A Witch's Grave at Bridgeport Cemetery? History or Fly-By-Night Tale .. Which is it?

By Julie Perine on October 31, 2013 via

For years – especially during the Halloween season – there have been tales flying around town that there is a witch’s grave at Bridgeport Cemetery.
The truth, said Cemetery Superintendent Kitty Sapp, is that under an unmarked grave lies Rhoda Ward, who in January of 1787 was tried on charges of witchcraft.
But here’s the twist: Ward was never convicted.
“She was really sick and fevered and she was accused of being a witch because someone said she was spewing up crooked pins,” Sapp said.
It was the chicken pox with which Ward suffered. During her trial, she delivered a sworn statement in her defense about throwing up the pins. That statement – which has been documented – reads in part:
“If I did, I knowed it not, though it might be the case, and if the pins had not been showed to me, and I have been told that I spewed them up, I should have thought that the above had been a fiction, proceeding from being light-headed with fever.”

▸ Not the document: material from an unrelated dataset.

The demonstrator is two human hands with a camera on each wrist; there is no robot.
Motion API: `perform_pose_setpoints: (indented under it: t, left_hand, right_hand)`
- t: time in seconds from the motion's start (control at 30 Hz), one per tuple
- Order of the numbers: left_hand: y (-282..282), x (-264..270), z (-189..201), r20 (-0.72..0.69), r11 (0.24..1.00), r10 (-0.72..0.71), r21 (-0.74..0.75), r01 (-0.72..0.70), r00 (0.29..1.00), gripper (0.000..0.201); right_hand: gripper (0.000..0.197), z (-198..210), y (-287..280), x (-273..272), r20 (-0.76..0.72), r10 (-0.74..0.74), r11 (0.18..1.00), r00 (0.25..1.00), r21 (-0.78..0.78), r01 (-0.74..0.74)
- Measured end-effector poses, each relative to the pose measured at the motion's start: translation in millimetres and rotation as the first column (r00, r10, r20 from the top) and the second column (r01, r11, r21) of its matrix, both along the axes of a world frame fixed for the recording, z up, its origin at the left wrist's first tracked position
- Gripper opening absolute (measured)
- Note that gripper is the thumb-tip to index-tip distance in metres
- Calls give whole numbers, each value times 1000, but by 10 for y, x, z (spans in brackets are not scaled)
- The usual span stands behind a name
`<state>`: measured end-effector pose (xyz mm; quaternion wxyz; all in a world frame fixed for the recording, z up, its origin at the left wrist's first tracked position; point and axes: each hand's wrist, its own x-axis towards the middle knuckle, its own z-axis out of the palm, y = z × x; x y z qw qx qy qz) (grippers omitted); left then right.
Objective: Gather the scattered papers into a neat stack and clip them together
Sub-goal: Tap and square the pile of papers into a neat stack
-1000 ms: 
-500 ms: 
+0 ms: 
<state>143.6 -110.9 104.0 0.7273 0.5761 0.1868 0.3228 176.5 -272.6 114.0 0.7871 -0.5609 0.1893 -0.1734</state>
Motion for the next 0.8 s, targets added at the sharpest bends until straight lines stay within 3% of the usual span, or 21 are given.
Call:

Twelve years later, Ward went to trial for a second time and was again found innocent by a church-appointed committee. Again, there was no punishment and again, she was allowed to continue her membership with Simpson Creek Baptist Church.
Although she was never convicted of witchcraft - nor burned at the stake, as some versions of the story go – Ward’s notoriety has continued for more than 200 years.
“She still has that stigma of being a witch, even though she was not found guilty,” said Joe Shuttleworth, deputy director for Bridgeport Parks and Recreation.
The city department receives inquiries about the grave site, especially from local student groups which tour the city, which always include a stop at Bridgeport Cemetery.
Sapp said she gets plenty of questions about it, too.
“People usually want to know where it is,” she said. “And that’s in the old baptist section of the cemetery.”
Individuals are also interested in how and when Ward died, but to Sapp’s knowledge, there are no records indicating that information. There is also no record in the Bridgeport Cemetery archives about Ward’s burial.
Legend has it, however, that she’s in a grave site marked off with a concrete barrier.
A Bridgeport Public Works employee, Richard Sparks cannot confirm that Ward lies in the grave, but he does have first-hand information about why the entire grave is filled with concrete.
“It was close to 15 years ago,” he said. “I was working at the cemetery and we were filling in the grave - where they said the witch was buried – with dirt. Every time we put dirt in it, it disappeared. It just kept sinking in,” he said.
The cemetery superintendent at the time decided to fill it with concrete, so that’s what a crew of workers, including Sparks, did.
“We put a little flower bed around it to mark it,” he said.
Through the years, Ward and her story have occasionally surfaced. Among the most memorable is the 1970 tornado that ripped through the city, supposedly winding up at Bridgeport Cemetery – but not before doing significant damage to Simpson Creek Baptist Church.
So is it all just a fly-by-night tall tale? The jury is still out on that one, but Sapp has a creeping suspicion there just might be something to it.
“I wouldn’t be surprised if that witch is walking around in spirit,” she said.
A few years back, there was an occurrence in the cemetery office which Sapp thinks may have been the handiwork of Ward.
“It was around 4 p.m. and I was sitting in my office waiting on an appointment,” she said. “There was no clock on the wall so I walked into the main office to see what time it was. The second hand was working ok, but the minute hand was flying around and around the clock.”
The phenomenon went on for 30 seconds or so and then the minute hand landed at precisely 4:03 p.m. – the correct time.
“It stopped at the exact right time. What made it do that?” Sapp asked. “Maybe it’s that spirit and energy. It makes me wonder.”